I wake up to an alarm clock set by my iPhone, which is docked to it. I get up and go for a run, listening to my iPod Nano on shuffle. Back home I get dressed, listening to NPR (iPhone app). Breakfast time and I read the paper, which is not on the doorstep yet but is on my iPad. Walk the kids to school, checking tweets on the way back. Spend the day at my desk, looking into a rectangle with a glowing Apple in back of it. At night, I'm in front of the TV--usually with the iPad on my lap.
That's where I was when Jobs' death came to me as he would have wanted it to: as a news alert on my iPad. I was watching Jeopardy with my kids, and found myself trying to explain why I would be sad about the death of the founder of a giant company, whom I didn't know. So I told them about all the things they use and see every day that came from Jobs: the computers, the touchscreens, the Pixar movies, the computer mouse.
(VIDEO: Jobs' Career In 2 Minutes)
But really what we got from Jobs and his company was an idea: that computers were something that belonged in your life, not in a science lab. That you would want to use them, play with them, touch them, carry them with you. That they were for not just numbers but music, movies, magazines, creation, communication. A lot of people made computers in the past decades, but it was Steve Jobs who understood that he was making media.

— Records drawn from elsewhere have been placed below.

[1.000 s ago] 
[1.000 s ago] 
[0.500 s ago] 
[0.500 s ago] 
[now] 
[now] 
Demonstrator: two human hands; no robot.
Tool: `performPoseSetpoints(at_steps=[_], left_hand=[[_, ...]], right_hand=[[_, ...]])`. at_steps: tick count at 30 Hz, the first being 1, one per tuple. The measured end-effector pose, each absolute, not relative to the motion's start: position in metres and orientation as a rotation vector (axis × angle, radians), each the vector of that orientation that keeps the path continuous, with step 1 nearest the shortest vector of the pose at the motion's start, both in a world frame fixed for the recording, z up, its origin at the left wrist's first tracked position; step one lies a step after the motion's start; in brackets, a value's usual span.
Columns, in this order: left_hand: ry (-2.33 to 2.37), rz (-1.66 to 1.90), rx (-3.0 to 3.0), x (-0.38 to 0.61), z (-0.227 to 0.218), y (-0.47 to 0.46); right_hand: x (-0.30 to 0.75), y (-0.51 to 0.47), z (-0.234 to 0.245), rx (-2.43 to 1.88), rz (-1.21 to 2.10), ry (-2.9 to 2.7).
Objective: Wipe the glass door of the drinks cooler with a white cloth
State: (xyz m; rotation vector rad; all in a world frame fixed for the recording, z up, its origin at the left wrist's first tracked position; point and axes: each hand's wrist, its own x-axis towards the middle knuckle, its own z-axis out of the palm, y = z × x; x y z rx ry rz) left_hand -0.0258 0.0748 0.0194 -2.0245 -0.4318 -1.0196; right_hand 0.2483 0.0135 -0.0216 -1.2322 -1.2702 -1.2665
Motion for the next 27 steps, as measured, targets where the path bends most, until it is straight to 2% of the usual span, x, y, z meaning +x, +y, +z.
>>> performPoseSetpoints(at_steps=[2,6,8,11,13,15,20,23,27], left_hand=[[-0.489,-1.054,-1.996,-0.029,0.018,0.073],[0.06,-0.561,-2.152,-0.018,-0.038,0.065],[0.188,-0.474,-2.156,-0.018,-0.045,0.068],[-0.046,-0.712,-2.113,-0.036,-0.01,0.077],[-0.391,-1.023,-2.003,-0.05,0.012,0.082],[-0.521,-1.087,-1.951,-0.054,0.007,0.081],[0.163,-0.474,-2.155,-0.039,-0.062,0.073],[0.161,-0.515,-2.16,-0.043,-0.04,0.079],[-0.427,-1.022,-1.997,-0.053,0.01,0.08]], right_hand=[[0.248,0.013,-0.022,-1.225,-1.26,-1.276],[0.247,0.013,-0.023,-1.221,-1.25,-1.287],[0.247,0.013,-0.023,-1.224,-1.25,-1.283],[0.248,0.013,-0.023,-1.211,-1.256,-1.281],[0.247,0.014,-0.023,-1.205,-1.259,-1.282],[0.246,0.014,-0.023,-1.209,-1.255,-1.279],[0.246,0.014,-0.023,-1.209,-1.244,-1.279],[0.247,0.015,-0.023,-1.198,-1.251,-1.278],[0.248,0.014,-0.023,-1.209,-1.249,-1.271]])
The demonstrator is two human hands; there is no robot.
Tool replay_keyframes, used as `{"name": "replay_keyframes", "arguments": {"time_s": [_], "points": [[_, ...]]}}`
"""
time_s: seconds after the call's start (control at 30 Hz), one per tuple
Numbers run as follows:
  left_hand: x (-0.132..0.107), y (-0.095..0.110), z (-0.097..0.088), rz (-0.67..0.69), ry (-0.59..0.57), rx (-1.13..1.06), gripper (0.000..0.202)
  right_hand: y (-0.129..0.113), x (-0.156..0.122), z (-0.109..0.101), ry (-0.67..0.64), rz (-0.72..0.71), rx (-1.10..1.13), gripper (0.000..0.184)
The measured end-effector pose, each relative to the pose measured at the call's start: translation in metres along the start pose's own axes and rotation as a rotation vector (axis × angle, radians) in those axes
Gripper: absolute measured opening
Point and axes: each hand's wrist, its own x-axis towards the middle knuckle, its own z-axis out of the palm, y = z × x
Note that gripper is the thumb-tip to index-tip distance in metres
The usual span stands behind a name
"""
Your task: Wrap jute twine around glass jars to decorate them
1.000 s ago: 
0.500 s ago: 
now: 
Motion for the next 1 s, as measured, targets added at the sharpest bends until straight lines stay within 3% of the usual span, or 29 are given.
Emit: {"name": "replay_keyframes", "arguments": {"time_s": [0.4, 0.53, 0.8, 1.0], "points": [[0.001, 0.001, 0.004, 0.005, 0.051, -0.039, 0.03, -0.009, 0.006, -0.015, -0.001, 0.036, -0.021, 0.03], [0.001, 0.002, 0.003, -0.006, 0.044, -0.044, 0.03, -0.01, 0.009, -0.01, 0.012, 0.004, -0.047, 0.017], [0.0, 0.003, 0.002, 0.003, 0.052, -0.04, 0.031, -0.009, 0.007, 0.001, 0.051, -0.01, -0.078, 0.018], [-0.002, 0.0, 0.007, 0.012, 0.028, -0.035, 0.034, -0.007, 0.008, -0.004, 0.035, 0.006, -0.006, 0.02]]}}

And by making devices an extension of ourselves, he helped change our understanding of media; it would no longer be just a system you got information from but a system you contributed information to. As he envisioned them--before the rest of us knew we wanted this--computers were not tools of calculation but of communication.
And that's part of the reason that Jobs' aesthetic sense for Apple--so famously fastidious and demanding--was so key to what he did. The look and feel of Apple products was not just about making them beautiful, or making you feel cool, but about communicating an idea about the world. The borderless touchscreen of my iPhone says that this Star Trek Swiss Army Knife of information in my pocket should become, wholly, whatever I want it to be, with no form factor getting in the way. It should not run Angry Birds, it should become Angry Birds. The slab-of-glass iPad was his last and truest expression of what a computer should be in its ideal form: a window, a pane that you brush against and reach through.
That, as I was trying to explain to my kids, is the reason I felt so deeply sad about a guy who ran some company: because my experience of his products, like I suspect many of yours, was so personal. Yes, it's partly that Macintoshes were the first computers that I ever used in a college computer lab, that I wrote my first newspaper stories on them, played Dark Castle on them, discovered the World Wide Web on them, and edited my kids' baby videos on them. That's personal; that's nostalgia.
But it's also that the things Apple made were expressions of the idea that technology should be an extension of ourselves, that it only matters to the extent that it can add to what we find important and beautiful in life. Which is why I'll spend much of tomorrow, too, inside Steve Jobs' idea: that a computer should be an elegant, simple frame, and we should fill it with the things that matter to us.